Well, I submitted a bug report to ATI/AMD right after I made this post. Never got a response. And from the sounds of it – nothing has changed.

For the record, I haven’t gotten back to looking at this issue again as I’ve been busy working on other things.

For now, all of my samples, demos, etc. simply will not run on ATI cards due to this. And I don’t have the time or desire to code around it either.

This may not be a driver bug. Read the spec. NULL does not reserve space for glCompressedTexImage2D, only for glTexImage1D, glTexImage2D, or glTexImage3D. Since you did not populate the PBO with data then it could be argued that an error is the correct response for a function that should always be supplied with valid data.

That’s fine I guess. Can’t argue with that if it is indeed the case.

But the question that then begs to be asked - is why would a driver developer implement them any differently though?? What would be the point in doing so?

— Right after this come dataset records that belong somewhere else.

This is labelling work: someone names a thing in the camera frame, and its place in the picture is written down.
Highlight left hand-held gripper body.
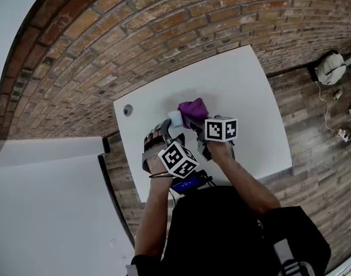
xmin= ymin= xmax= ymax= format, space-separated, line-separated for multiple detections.
xmin=141 ymin=126 xmax=200 ymax=179

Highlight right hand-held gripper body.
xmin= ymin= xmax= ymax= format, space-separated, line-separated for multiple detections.
xmin=197 ymin=117 xmax=239 ymax=162

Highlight purple wiping cloth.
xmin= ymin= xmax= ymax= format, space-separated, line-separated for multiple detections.
xmin=177 ymin=97 xmax=209 ymax=131

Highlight person's left forearm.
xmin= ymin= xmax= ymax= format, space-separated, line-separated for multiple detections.
xmin=134 ymin=177 xmax=176 ymax=260

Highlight person's right forearm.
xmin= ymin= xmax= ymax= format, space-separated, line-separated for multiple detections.
xmin=209 ymin=141 xmax=281 ymax=218

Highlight person's left hand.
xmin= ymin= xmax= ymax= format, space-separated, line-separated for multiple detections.
xmin=144 ymin=128 xmax=170 ymax=177

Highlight black wrist band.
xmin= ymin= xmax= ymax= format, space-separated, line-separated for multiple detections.
xmin=148 ymin=171 xmax=176 ymax=180

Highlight black device with blue screen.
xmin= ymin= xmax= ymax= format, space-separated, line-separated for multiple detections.
xmin=171 ymin=170 xmax=213 ymax=195

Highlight person's black shirt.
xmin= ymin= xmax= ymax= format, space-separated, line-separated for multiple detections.
xmin=131 ymin=184 xmax=331 ymax=276

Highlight white power strip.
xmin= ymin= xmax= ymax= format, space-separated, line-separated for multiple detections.
xmin=336 ymin=128 xmax=351 ymax=142

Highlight white backpack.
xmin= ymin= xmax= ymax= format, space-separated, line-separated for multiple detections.
xmin=315 ymin=50 xmax=346 ymax=86

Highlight black metal frame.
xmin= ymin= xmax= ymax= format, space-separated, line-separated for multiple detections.
xmin=97 ymin=138 xmax=136 ymax=248

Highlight long white floor cable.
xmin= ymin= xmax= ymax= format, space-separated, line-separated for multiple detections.
xmin=316 ymin=81 xmax=342 ymax=133

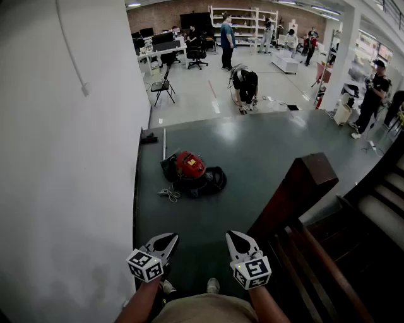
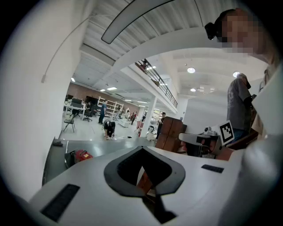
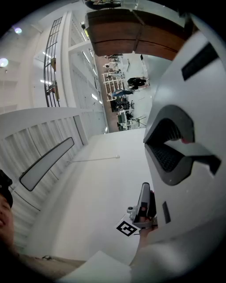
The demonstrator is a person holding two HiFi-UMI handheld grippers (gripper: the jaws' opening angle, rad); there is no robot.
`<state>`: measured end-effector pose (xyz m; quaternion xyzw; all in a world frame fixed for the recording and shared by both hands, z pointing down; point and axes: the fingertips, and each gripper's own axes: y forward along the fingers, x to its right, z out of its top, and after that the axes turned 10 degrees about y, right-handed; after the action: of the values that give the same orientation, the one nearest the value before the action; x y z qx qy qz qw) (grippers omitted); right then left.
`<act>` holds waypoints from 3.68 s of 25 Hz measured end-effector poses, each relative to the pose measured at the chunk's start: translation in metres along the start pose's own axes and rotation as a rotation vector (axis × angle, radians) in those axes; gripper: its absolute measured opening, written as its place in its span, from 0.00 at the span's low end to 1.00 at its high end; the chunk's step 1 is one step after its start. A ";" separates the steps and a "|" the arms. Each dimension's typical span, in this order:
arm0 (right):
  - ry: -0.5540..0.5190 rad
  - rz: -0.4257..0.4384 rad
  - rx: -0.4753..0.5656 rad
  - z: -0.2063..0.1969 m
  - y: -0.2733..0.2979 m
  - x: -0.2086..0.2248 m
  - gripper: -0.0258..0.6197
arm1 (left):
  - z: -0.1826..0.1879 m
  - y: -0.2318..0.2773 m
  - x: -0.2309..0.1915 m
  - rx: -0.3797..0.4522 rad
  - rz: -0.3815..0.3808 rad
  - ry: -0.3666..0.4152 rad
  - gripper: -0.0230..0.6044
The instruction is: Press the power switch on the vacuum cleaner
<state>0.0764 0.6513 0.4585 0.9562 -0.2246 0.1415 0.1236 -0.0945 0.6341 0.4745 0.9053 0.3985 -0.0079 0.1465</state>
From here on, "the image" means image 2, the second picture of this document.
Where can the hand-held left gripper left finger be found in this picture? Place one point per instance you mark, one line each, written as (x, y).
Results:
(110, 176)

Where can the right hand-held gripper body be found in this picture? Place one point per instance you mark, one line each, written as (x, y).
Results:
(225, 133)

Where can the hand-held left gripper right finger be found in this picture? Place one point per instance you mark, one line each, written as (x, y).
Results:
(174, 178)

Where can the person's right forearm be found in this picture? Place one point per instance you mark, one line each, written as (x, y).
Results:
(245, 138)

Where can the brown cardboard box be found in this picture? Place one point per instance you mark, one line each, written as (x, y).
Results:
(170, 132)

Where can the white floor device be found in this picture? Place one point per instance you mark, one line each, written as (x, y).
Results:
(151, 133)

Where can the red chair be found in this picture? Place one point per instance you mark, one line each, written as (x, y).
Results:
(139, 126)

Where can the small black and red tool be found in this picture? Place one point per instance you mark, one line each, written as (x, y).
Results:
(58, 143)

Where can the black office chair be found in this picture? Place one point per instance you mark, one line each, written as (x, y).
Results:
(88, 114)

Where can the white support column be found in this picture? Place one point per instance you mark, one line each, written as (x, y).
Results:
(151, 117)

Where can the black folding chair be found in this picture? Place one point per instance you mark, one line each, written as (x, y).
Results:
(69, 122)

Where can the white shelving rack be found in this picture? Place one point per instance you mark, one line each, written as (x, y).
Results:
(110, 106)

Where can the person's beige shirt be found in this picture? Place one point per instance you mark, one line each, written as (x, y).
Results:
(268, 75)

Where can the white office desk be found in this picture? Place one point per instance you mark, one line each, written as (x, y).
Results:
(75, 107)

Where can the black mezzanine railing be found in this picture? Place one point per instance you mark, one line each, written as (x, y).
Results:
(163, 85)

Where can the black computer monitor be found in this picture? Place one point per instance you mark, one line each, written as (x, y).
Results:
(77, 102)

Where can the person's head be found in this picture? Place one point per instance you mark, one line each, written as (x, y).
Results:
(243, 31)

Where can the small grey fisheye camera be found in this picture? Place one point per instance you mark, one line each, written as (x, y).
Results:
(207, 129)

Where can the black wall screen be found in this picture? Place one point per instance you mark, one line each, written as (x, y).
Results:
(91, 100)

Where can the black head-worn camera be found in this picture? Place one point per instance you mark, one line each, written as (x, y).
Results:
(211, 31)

Hmm… If PBO is bound then all following commands use it:

glBitmap
glColorSubTable
glColorTable
glCompressedTexImage1D
glCompressedTexImage2D
glCompressedTexImage3D
glCompressedTexSubImage1D
glCompressedTexSubImage2D
glCompressedTexSubImage3D
glConvolutionFilter1D
glConvolutionFilter2D
glDrawPixels
glPixelMapfv
glPixelMapuiv
glPixelMapusv
glPolygonStipple
glSeparableFilter2D
glTexImage1D
glTexImage2D
glTexImage3D
glTexSubImage1D
glTexSubImage2D
glTexSubImage3D

According to specification:

void BufferDataARB(enum target, sizeiptrARB size, const void *data, enum usage);

If <data> is non-null, then the source data is copied to the buffer object's data store.  

If <data> is null, then the contents of the buffer object's data store are undefined.

So… Problems could be in ATI internal DXTC decoder because it read garbage from uninitialised PBO and try to interpret as compressed texture. Try to fill PBO with 0.

As soon as I get a chance I will try filling the PBO with 0 and see if that works. Thanks for the tip/suggestion.

Maybe you dont have to fill whole PBO with 0… only first 32 or 64 bytes just to fake decoder to think it is empty buffer. 32 or 64 is wild guess… dont stick on this numbers.

Okay I will keep that in mind. Thanks again.

And while I’m at it – I just want to be clear that everyone who is keeping up with this thread actually understands what the real issue is here.

Of course, being able to provide NULL for the glBufferData call for the bound PBO with the intent of simply “reserving” the memory – is ideal.

The reason this is ideal is that it prevents having to do an unnecessary copy of texture data. Using PBOs allows us to directly load texture data off the disk or from system memory into video memory.

Even having to provide a fake (temporary) buffer of all 0’s would be less than optimal – even though it may serve as a “work around”.

I understand what you want.

If PBO is bound then any glTextureXD call interpret NULL as OFFSET in PBO, so it will not reserve memory for texture… it will copy data from currently bound PBO.

If PBO is not bound then glTextureXD will allocate memory for texture.

One more thing… try to create system memory buffer and fill it with random numbers. Then create & upload compressed texture from that buffer. Im wondering will it crash again?